§ **Aim of the exercise**: For each line in the records that contains "positions", make a copy.
[Opening Information supplied section]
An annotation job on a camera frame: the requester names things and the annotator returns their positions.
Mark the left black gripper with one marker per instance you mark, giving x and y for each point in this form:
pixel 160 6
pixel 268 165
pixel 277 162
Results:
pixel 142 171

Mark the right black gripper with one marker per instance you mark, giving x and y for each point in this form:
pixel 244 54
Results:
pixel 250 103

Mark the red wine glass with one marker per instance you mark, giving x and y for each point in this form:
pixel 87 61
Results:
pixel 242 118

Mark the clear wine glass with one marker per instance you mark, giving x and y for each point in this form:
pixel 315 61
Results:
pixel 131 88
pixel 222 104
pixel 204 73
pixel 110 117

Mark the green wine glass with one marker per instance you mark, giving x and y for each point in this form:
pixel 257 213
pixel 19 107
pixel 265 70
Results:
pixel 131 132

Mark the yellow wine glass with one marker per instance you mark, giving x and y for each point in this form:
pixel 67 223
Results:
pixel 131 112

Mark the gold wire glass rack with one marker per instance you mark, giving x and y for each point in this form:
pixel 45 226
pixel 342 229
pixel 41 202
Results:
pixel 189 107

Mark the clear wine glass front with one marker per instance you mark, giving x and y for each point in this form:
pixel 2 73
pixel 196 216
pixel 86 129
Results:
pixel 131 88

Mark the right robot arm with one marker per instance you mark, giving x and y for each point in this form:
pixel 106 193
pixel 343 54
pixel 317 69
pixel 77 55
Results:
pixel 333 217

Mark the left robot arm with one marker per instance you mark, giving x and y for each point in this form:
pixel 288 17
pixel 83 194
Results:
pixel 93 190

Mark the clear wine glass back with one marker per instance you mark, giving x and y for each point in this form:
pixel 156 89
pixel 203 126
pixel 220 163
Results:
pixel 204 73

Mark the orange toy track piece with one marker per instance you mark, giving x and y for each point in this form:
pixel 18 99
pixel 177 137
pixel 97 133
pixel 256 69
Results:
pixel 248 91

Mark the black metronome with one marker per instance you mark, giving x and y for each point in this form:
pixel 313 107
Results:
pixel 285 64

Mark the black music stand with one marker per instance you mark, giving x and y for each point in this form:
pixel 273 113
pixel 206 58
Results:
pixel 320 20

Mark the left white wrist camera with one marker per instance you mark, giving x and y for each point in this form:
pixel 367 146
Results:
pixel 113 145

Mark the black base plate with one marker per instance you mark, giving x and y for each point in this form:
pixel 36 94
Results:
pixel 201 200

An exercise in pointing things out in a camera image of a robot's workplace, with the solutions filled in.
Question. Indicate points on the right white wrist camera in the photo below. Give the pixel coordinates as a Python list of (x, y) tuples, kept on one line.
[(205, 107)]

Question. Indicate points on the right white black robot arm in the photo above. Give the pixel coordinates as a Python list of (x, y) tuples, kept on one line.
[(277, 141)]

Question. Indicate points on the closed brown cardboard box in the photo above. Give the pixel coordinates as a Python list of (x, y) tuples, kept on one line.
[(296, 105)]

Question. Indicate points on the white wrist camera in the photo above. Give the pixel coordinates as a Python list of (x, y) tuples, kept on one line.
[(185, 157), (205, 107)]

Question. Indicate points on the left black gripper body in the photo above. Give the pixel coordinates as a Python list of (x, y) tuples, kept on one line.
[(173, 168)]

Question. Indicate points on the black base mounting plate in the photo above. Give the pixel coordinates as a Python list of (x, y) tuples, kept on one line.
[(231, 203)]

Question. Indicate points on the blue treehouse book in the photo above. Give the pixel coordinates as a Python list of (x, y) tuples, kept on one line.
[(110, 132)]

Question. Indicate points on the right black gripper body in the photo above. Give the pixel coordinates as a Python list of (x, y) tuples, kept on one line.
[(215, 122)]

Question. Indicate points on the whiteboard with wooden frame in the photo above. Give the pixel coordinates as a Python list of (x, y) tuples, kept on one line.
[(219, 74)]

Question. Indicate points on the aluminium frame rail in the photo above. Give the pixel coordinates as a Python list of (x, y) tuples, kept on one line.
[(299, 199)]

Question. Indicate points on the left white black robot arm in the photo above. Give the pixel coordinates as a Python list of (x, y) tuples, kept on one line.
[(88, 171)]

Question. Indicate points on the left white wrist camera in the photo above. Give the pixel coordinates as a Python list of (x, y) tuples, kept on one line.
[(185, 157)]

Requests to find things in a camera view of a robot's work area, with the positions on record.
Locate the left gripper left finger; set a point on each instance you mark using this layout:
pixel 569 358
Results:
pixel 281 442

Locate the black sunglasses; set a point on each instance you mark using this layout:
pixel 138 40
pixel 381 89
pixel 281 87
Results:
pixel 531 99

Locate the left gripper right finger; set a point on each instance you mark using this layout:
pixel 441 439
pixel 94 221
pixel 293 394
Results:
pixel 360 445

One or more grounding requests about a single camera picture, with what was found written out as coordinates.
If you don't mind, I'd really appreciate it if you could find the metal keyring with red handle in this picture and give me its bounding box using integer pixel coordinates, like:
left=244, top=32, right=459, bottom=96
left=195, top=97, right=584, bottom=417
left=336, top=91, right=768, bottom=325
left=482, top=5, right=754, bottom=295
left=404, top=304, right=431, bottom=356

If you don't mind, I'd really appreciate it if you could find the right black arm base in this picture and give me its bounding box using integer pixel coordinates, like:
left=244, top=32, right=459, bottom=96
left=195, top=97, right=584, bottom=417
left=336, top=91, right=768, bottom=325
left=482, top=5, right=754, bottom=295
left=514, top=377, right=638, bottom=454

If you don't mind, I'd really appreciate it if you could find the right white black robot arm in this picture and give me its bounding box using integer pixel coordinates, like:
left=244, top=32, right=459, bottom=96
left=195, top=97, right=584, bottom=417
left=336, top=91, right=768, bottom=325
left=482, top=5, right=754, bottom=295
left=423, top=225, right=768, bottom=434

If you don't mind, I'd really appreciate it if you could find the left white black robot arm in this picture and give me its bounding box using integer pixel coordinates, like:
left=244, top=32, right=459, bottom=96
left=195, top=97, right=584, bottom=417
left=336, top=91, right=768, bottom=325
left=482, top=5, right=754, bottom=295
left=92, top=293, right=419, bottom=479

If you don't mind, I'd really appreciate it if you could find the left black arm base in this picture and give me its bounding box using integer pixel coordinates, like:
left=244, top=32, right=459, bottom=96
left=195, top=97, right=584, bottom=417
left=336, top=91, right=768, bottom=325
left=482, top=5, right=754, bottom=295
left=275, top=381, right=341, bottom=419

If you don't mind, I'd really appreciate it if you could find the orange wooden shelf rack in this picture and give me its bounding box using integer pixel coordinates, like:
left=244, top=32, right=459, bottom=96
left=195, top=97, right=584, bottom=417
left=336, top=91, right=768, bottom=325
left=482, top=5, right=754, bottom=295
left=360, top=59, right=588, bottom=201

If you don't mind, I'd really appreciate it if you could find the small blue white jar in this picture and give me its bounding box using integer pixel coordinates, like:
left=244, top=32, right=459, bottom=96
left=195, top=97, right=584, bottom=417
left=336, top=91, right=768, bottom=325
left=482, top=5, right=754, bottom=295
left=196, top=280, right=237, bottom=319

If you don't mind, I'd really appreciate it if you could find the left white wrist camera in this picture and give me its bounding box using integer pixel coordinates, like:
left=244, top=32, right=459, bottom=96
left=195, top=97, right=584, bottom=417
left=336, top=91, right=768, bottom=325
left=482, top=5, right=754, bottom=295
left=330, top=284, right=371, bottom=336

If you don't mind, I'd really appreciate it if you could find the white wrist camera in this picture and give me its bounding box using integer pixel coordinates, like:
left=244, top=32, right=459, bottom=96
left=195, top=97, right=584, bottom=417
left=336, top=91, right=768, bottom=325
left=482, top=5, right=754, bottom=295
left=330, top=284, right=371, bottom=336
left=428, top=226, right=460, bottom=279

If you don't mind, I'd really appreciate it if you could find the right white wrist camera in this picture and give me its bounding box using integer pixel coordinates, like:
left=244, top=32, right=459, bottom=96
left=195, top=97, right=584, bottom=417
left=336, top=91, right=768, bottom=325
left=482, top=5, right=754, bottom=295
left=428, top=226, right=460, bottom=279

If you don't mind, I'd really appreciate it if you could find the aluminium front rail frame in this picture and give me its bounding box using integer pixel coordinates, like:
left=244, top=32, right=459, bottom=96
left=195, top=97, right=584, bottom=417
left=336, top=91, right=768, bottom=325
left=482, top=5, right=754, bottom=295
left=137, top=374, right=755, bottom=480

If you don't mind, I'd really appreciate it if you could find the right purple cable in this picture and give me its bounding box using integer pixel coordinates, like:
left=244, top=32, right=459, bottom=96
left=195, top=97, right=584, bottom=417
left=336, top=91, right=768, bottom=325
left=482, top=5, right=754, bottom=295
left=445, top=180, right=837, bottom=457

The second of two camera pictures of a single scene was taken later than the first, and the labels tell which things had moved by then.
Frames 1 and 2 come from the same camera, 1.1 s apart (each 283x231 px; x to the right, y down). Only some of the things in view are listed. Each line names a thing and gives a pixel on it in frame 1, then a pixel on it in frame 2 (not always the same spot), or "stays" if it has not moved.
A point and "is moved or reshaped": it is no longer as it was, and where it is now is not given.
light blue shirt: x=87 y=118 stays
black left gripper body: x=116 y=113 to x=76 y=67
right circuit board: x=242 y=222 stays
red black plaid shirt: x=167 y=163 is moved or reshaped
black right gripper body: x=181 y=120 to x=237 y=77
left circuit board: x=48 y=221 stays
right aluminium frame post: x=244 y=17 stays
[Closing Information supplied section]
§ **Response**:
An annotation job on a camera frame: the requester names things and the annotator returns their positions.
Requests to find things in a camera view of a robot's work area, with the positions on record.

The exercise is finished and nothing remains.